▸ Brief: Each line of the listing that includes "camera" should be reported.

▸ Input records:
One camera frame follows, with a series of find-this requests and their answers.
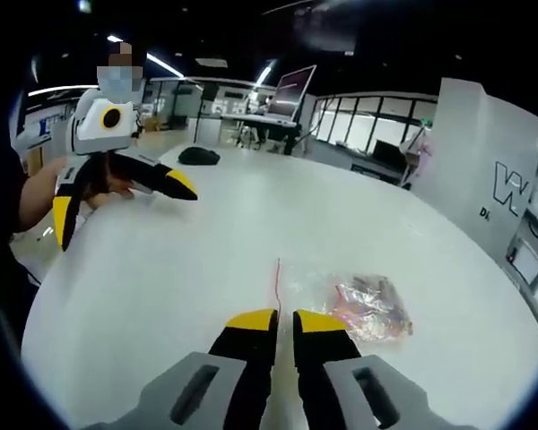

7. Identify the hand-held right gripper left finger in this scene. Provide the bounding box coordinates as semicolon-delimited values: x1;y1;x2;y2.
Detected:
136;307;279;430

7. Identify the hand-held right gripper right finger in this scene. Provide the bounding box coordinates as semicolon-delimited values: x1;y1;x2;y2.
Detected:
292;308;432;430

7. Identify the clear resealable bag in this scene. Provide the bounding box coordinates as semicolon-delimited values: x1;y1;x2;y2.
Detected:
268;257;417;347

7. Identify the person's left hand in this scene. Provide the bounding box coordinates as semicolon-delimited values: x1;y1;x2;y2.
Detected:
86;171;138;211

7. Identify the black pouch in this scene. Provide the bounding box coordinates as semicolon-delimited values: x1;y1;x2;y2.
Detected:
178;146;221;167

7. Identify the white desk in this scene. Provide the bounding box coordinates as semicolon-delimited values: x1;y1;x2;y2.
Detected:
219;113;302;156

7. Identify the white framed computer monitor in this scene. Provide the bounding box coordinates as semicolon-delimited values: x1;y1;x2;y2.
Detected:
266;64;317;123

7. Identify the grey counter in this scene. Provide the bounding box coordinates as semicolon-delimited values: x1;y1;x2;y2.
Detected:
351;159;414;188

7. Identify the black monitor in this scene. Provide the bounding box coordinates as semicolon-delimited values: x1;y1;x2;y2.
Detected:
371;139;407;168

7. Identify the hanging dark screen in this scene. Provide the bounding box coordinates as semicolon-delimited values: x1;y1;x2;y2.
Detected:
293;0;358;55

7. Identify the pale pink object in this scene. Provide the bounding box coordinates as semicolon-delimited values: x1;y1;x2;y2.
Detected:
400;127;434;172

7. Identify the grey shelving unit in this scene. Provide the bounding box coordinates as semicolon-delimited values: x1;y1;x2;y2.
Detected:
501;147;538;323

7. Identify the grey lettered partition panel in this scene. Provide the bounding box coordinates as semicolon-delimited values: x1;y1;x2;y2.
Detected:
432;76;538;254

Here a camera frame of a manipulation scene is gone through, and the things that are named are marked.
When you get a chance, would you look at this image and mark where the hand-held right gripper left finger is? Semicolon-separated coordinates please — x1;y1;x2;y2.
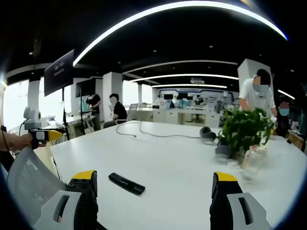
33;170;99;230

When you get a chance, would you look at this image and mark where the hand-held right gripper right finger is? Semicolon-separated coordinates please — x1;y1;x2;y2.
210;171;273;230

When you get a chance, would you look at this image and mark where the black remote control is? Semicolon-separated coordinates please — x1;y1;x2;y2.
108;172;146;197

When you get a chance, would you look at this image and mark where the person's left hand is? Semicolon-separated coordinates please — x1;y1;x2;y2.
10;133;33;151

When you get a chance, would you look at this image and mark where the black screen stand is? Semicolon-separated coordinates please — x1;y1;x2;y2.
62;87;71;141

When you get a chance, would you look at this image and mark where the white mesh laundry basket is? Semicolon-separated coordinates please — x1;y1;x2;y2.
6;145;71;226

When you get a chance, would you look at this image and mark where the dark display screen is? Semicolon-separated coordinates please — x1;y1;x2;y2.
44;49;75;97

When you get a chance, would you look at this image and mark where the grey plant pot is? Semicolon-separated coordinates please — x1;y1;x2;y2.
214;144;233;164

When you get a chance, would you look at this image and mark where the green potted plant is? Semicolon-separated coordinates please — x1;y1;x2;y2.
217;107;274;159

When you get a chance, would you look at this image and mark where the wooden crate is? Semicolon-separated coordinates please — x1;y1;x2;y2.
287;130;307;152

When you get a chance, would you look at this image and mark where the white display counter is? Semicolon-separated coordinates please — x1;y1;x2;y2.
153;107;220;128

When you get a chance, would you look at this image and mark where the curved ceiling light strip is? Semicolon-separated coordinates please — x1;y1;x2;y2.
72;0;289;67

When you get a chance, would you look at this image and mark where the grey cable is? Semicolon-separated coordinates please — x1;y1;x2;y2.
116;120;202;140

▸ Reply to the exercise:
One camera frame follows, with a series of find-this requests and their answers.
Here a camera frame of a manipulation scene is gone through, and the things that are named are marked.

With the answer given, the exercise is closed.